Requirement
Your answer must be the full listing below, restated word for word, with no pictures in it.

Source material
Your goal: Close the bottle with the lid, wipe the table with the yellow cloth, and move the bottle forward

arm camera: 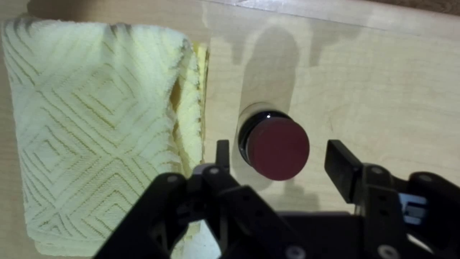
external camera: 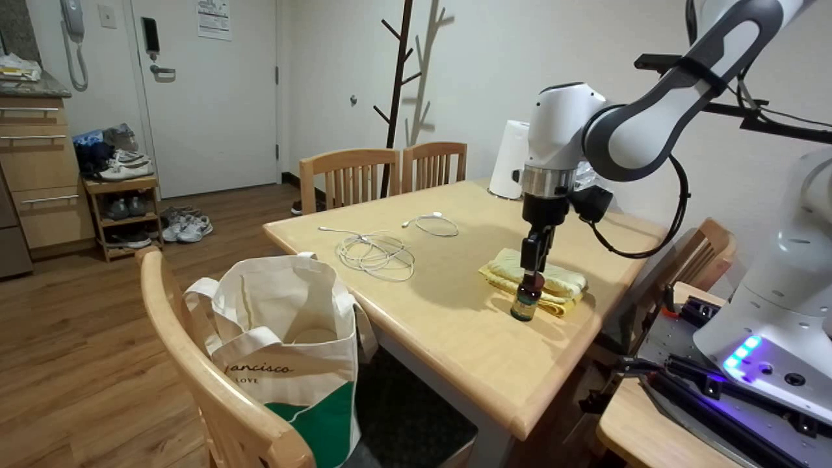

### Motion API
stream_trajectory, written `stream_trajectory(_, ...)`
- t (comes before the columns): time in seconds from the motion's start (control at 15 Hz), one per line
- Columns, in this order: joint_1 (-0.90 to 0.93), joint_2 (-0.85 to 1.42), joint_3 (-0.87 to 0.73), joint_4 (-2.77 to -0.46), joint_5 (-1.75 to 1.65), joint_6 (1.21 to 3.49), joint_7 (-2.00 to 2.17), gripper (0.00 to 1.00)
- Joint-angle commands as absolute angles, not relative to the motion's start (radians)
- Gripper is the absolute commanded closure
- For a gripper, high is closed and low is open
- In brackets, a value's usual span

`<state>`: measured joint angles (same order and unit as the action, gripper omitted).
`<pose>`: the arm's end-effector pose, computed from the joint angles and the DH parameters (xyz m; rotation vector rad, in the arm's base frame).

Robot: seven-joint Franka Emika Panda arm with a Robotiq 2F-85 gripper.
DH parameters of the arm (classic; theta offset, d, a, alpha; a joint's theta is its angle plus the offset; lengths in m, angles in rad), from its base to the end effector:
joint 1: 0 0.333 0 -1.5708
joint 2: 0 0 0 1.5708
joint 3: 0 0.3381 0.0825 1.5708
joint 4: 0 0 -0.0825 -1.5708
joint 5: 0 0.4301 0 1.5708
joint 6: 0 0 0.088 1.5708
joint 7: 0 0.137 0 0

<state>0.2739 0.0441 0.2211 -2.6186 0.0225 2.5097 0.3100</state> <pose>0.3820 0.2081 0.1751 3.0827 0.2570 -0.2298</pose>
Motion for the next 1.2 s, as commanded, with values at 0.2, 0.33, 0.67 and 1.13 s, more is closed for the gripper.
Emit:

Solution
Your goal: Close the bottle with the lid, wipe the table with the yellow cloth, and move the bottle forward

arm camera: 
external camera: 

### Motion API
stream_trajectory, written `stream_trajectory(_, ...)`
- t (comes before the columns): time in seconds from the motion's start (control at 15 Hz), one per line
- Columns, in this order: joint_1 (-0.90 to 0.93), joint_2 (-0.85 to 1.42), joint_3 (-0.87 to 0.73), joint_4 (-2.77 to -0.46), joint_5 (-1.75 to 1.65), joint_6 (1.21 to 3.49), joint_7 (-2.00 to 2.17), gripper (0.00 to 1.00)
- Joint-angle commands as absolute angles, not relative to the motion's start (radians)
- Gripper is the absolute commanded closure
- For a gripper, high is closed and low is open
- In brackets, a value's usual span

`<state>`: measured joint angles (same order and unit as the action, gripper omitted).
`<pose>`: the arm's end-effector pose, computed from the joint angles and the DH parameters (xyz m; rotation vector rad, in the arm's base frame).

Robot: seven-joint Franka Emika Panda arm with a Robotiq 2F-85 gripper.
DH parameters of the arm (classic; theta offset, d, a, alpha; a joint's theta is its angle plus the offset; lengths in m, angles in rad), from its base to the end effector:
joint 1: 0 0.333 0 -1.5708
joint 2: 0 0 0 1.5708
joint 3: 0 0.3381 0.0825 1.5708
joint 4: 0 0 -0.0825 -1.5708
joint 5: 0 0.4301 0 1.5708
joint 6: 0 0 0.088 1.5708
joint 7: 0 0.137 0 0

<state>0.2739 0.0441 0.2211 -2.6186 0.0225 2.5097 0.3100</state> <pose>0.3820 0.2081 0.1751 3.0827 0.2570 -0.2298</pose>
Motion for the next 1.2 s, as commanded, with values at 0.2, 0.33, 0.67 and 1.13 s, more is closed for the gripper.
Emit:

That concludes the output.